C’est ce qu’avait fait le capitaine Hull pendant cette campagne, mais, à son prochain voyage, il comptait bien s’élever plus haut en latitude, et, s’il le fallait, aller jusqu’en vue de ces terres Clarie et Adélie, dont la découverte, contestée par l’Américain Wilkes, appartient définitivement à l’illustre commandant de l’Astrolabe et de la Zélée, au Français Dumont d’Urville.

En somme, la saison n’avait pas été heureuse pour le Pilgrim. Au commencement de janvier, c’est-à-dire vers le milieu de l’été austral, et bien que l’époque du retour ne fût pas encore venue pour les baleiniers, le capitaine Hull avait été contraint d’abandonner les lieux de pêche. Son équipage de renfort, — un ramassis d’assez tristes sujets, — lui « chercha des raisons », comme on dit, et il dut songer à s’en séparer.

Le Pilgrim mit donc le cap au nord-ouest, sur les terres de la Nouvelle-Zélande, dont il eut connaissance le 15 janvier. Il arriva à Waitemata, port d’Auckland, situé au fond du golfe de Chouraki, sur la côte est de l’île septentrionale, et il débarqua les pêcheurs qui avaient été engagés pour la saison.

L’équipage n’était pas content. Il manquait au moins deux cents barils d’huile au chargement du Pilgrim. Jamais on n’avait fait plus mauvaise pêche. Le capitaine Hull rentrait donc avec le désappointement d’un chasseur émérite, qui, pour la première fois, revient bredouille, — ou à peu près. Son amour-propre, très surexcité, était en jeu, et il ne pardonnait pas à ces gueux dont l’insubordination avait compromis les résultats de sa campagne.
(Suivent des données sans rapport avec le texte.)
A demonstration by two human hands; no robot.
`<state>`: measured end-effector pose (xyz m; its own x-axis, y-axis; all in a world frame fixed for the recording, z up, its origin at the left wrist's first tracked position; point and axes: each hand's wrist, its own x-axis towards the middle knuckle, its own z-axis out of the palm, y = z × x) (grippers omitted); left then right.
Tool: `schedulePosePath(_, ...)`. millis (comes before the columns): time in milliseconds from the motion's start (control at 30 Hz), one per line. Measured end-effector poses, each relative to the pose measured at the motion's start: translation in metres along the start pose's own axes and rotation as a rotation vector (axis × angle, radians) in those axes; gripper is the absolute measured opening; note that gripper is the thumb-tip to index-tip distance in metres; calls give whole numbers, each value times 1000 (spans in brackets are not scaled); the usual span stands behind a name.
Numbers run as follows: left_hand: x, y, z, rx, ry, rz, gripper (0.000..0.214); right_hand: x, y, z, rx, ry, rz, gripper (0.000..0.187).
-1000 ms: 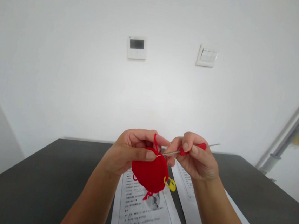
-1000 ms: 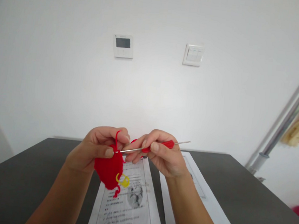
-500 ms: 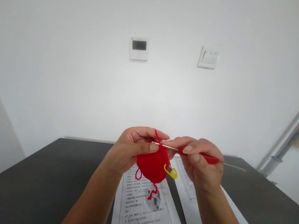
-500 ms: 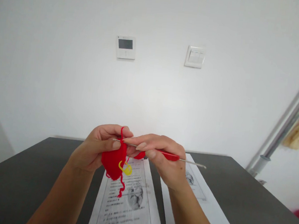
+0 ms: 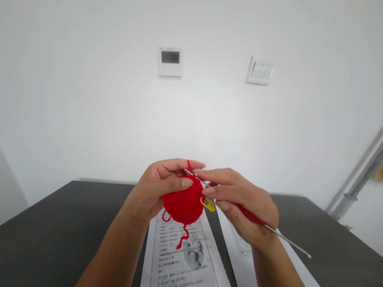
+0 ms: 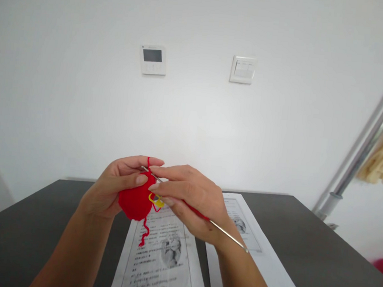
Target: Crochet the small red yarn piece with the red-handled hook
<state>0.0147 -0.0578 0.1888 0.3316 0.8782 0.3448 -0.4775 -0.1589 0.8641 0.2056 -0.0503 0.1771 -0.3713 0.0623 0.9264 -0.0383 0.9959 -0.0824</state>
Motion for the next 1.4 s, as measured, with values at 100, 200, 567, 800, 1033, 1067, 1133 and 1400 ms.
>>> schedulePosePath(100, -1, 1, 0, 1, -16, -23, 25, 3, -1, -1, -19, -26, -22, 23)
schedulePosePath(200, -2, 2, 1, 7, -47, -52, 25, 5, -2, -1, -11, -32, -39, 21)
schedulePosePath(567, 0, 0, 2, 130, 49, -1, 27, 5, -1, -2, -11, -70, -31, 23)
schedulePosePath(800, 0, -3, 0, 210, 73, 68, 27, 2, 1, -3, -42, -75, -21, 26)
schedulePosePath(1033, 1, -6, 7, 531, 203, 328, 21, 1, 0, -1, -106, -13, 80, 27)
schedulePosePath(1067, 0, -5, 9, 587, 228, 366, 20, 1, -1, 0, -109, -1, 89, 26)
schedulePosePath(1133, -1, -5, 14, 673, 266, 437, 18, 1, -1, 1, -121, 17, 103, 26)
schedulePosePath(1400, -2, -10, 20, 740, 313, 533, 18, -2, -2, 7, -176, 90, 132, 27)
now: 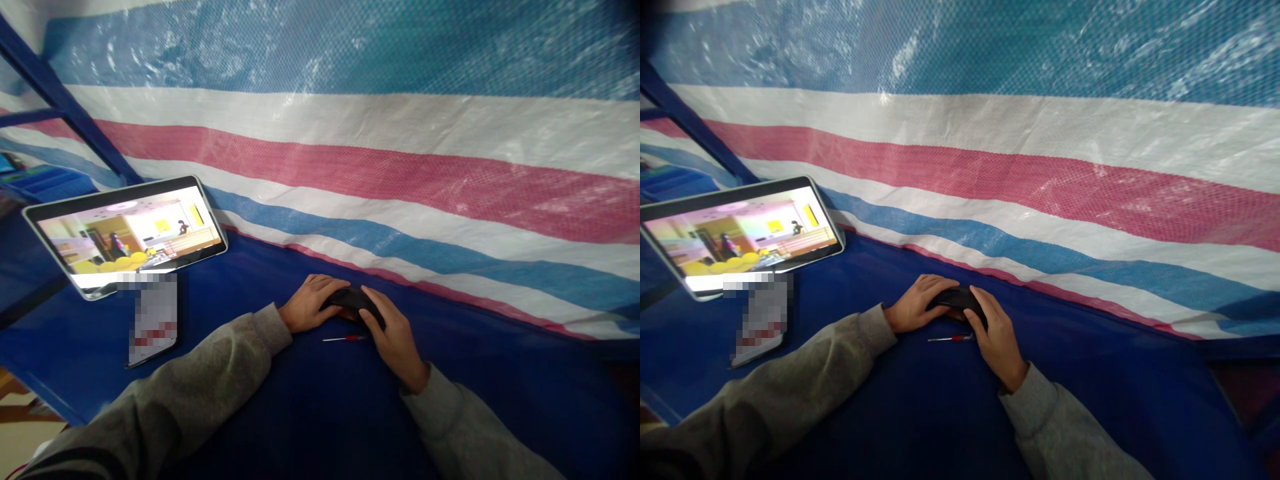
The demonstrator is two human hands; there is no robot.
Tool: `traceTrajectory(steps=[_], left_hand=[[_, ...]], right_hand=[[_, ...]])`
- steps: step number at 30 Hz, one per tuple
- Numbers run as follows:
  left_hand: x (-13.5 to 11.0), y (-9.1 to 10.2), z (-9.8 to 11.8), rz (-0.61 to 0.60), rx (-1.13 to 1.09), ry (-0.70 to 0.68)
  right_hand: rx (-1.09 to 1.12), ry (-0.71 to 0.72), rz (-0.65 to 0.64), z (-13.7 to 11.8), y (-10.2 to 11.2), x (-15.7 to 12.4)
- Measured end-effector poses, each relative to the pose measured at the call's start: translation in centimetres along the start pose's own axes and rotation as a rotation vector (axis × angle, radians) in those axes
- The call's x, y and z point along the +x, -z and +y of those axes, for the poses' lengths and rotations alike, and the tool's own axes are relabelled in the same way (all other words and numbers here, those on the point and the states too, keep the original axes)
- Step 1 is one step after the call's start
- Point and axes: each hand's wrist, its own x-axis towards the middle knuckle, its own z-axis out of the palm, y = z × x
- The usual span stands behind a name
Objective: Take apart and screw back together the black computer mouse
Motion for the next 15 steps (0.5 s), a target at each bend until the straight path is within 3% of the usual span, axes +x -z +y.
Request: traceTrajectory(steps=[9, 15], left_hand=[[-0.04, -0.35, -0.31, 0.036, 0.015, 0.063], [0.01, -0.45, -0.37, 0.098, 0.026, 0.131]], right_hand=[[-0.003, -0.021, 0.03, -0.16, 0.06, 0.15], [0.047, -0.19, 0.073, 0.44, -0.1, -0.01]])
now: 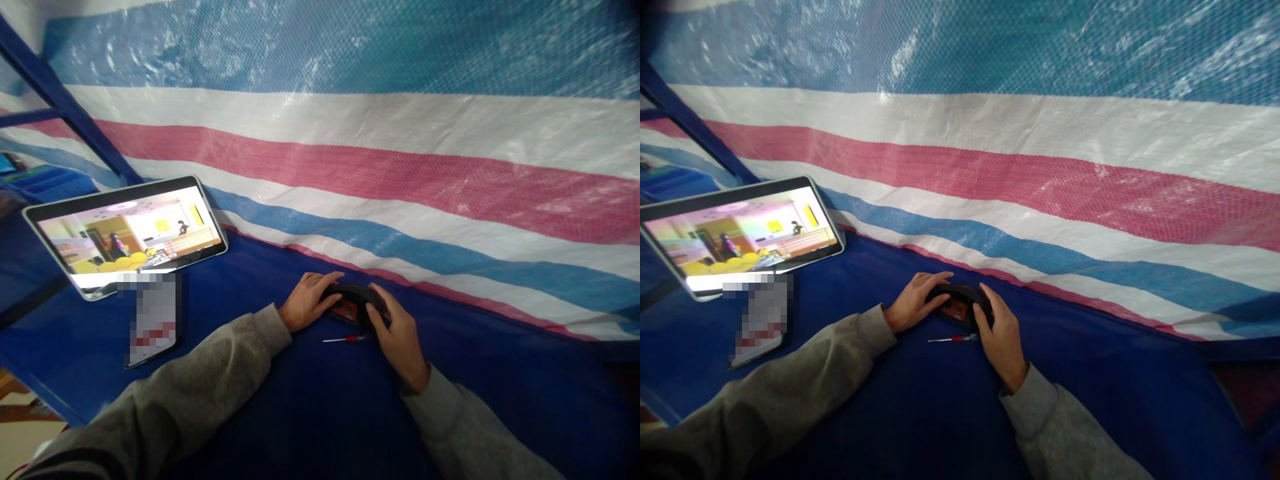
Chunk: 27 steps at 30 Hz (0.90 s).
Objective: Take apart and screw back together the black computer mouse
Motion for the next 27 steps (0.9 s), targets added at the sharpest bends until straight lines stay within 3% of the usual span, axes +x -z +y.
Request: traceTrajectory(steps=[4, 12, 21, 23, 27], left_hand=[[0.1, -0.1, -0.1, 0.038, 0.022, 0.041], [0.2, -0.2, -0.2, 0.094, 0.033, 0.061], [0.1, -0.2, -0.1, 0.126, 0.125, 0.077], [-0.1, 0.0, 0.3, 0.152, 0.169, 0.03], [-0.4, 0.4, 1.0, 0.029, 0.144, -0.219]], right_hand=[[0.01, -0.029, 0.025, 0.0, 0.0, 0.1], [-0.048, 0.096, 0.074, -0.2, 0.0, 0.3], [-0.093, 0.129, 0.012, 0.0, -0.1, 0.3], [-0.086, 0.128, 0.009, 0.1, -0.1, 0.3], [-0.073, 0.129, -0.006, 0.2, -0.1, 0.3]])
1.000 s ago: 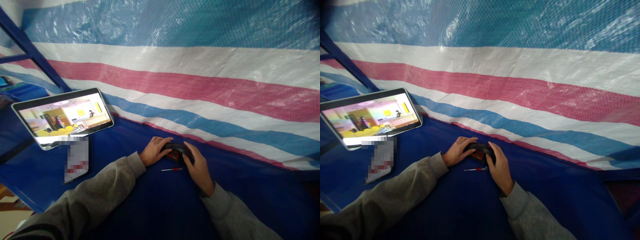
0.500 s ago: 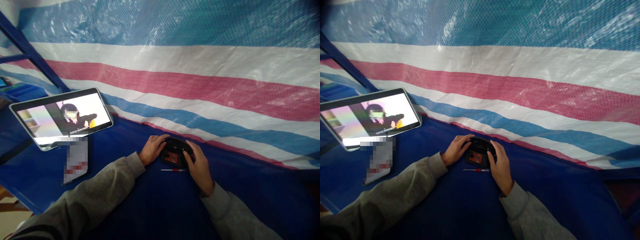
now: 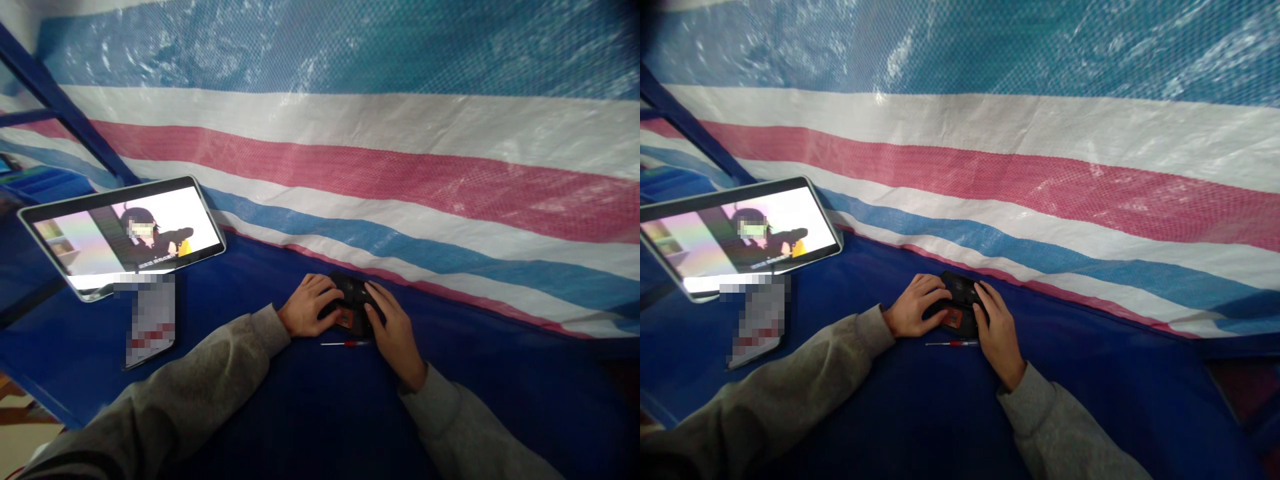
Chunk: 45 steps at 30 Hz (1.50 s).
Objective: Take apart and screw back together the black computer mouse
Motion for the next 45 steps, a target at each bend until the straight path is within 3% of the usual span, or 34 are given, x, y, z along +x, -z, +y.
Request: traceTrajectory(steps=[6, 12, 15, 21, 29, 35, 45], left_hand=[[0.0, 0.1, 0.1, -0.081, -0.029, -0.08], [0.0, -0.3, -0.3, -0.062, -0.029, -0.134], [0.1, -0.4, -0.2, 0.018, -0.08, -0.172], [0.1, -1.1, 0.2, 0.181, -0.157, -0.151], [0.8, -0.9, 0.3, 0.337, -0.298, -0.121], [1.0, -0.8, 0.1, 0.307, -0.413, -0.065], [0.6, -1.5, -0.1, 0.289, -0.345, -0.125]], right_hand=[[0.019, -0.009, -0.021, 0.1, 0.0, 0.0], [0.011, -0.011, -0.026, 0.1, -0.1, 0.0], [-0.008, 0.018, 0.027, -0.5, 0.4, -0.1], [-0.023, 0.254, 0.032, -1.6, 0.7, -0.5], [-0.086, 0.31, 0.174, -1.5, 0.1, 0.7], [-0.024, 0.222, 0.242, -1.6, -0.1, 1.2], [0.016, 0.262, 0.277, -1.5, -0.1, 0.8]])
Ce fut en vain qu’on essaya de recruter à Auckland un nouvel équipage de pêche. Tous les marins disponibles étaient embarqués sur les autres navires baleiniers. Il fallut donc renoncer à l’espoir de compléter le chargement du Pilgrim, et le capitaine Hull se disposait à quitter définitivement Auckland, lorsqu’une demande de passage lui fut faite, à laquelle il ne pouvait refuser d’acquiescer.

Mrs. Weldon, femme de l’armateur du Pilgrim, son jeune fils Jack, âgé de cinq ans, et l’un de ses parents, qu’on appelait le cousin Bénédict, se trouvaient alors à Auckland. James-W. Weldon, que ses opérations de commerce obligeaient quelquefois à visiter la Nouvelle-Zélande, les y avait amenés tous trois, et comptait bien les reconduire à San-Francisco.

Mais, au moment où toute la famille allait partir, le petit Jack tomba assez grièvement malade, et son père, impérieusement réclamé par ses affaires, dut quitter Auckland, en y laissant sa femme, son fils et le cousin Bénédict.